Opanowałam też inne poręczne narzędzie – uległość. Zagłuszyłam poczucie królewskiej mocy i w świat słałam ciągły sygnał, że nic, nikomu ani niczemu ode mnie nie grozi. Że podporządkuję się. Że przyjmę każdy cios i go nie odwzajemnię. Przyznam rację. Przeproszę. Przepraszałam często, czując, że spełniam swój święty obowiązek. Należały mi się kara i wieczne potępienie, więc równie dobrze mogłam kajać się zawczasu. Czułam, że dotykam w ten sposób ciepła i dobra w sobie, jakkolwiek nikłe były ich zasoby.
Tylko czasem na wolność przedostawały się inne głosy.
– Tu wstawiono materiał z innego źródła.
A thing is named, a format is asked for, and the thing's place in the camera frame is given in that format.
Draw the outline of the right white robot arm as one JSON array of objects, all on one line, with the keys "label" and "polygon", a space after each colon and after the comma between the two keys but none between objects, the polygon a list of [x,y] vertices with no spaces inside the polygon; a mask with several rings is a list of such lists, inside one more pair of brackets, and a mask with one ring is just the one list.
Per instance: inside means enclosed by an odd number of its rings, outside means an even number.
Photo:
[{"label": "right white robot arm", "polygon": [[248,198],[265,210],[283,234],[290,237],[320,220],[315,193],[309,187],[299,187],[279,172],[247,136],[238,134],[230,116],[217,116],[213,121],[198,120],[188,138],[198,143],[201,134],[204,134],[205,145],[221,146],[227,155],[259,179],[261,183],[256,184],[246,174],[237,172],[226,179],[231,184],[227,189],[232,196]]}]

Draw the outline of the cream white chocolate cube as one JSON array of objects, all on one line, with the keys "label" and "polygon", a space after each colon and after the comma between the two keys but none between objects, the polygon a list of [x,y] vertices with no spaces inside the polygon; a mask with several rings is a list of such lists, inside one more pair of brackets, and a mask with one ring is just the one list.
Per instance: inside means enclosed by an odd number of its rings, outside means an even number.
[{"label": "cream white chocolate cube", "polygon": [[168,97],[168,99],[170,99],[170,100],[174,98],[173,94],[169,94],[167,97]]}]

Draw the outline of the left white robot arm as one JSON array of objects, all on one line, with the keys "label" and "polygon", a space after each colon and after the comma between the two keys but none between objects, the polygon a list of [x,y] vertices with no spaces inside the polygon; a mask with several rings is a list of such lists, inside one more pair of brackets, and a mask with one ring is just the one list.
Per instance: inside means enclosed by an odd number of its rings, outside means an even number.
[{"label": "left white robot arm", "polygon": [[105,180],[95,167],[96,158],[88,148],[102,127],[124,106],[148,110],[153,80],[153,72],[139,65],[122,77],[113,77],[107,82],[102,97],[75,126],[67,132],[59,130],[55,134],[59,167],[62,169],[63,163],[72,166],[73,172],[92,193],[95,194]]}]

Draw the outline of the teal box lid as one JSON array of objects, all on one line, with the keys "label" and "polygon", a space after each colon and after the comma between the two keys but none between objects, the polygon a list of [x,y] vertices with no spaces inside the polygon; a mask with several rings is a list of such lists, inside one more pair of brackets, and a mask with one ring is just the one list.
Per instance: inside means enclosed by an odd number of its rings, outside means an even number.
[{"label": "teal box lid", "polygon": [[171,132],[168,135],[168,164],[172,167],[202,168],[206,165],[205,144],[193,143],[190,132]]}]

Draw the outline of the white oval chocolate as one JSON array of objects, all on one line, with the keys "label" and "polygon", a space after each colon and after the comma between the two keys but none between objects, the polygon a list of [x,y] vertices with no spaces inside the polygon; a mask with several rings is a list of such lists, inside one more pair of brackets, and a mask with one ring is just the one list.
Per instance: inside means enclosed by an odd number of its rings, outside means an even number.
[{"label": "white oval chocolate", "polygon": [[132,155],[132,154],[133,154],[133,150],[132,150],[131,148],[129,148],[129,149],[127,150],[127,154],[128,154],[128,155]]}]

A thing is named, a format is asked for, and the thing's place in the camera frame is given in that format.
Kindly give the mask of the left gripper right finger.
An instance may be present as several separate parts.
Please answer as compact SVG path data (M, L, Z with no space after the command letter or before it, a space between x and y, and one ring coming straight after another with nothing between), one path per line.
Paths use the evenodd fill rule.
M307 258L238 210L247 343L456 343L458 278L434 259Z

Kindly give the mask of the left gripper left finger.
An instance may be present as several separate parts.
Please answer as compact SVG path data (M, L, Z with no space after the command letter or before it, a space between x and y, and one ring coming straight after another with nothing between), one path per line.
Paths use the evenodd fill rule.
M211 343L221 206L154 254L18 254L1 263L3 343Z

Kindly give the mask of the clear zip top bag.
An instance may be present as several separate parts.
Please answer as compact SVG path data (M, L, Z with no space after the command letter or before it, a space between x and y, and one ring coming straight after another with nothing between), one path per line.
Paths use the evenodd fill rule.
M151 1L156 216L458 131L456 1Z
Gdy ktoś bezbronny, a zwłaszcza ktoś tej bezbronności nieświadomy stawał na mojej drodze i brał mnie za łatwy cel dla ujścia swojej desperacji, stawałam się na chwilę prawdziwą sobą. Niepohamowana furia i pogarda wypełniały mnie nagle i przyćmiewały wszystko inne. Patrzyłam w oczy kogoś takiego, nie czyniąc żadnego ruchu, ale pozwalając całej wściekłości przedostać się na zewnątrz w spojrzeniu. Trzeźwiałam widząc najpierw zdumienie, a potem przerażenie na ich twarzy. Odwracałam wzrok, wycofywałam się w swoje przebranie a niedoszła ofiara chętnie uznawała to, co przed chwilą zaszło, za przywidzenie. Zazwyczaj odchodząc prędko.
Nie myślałam wiele o sobie. Chłonęłam świat.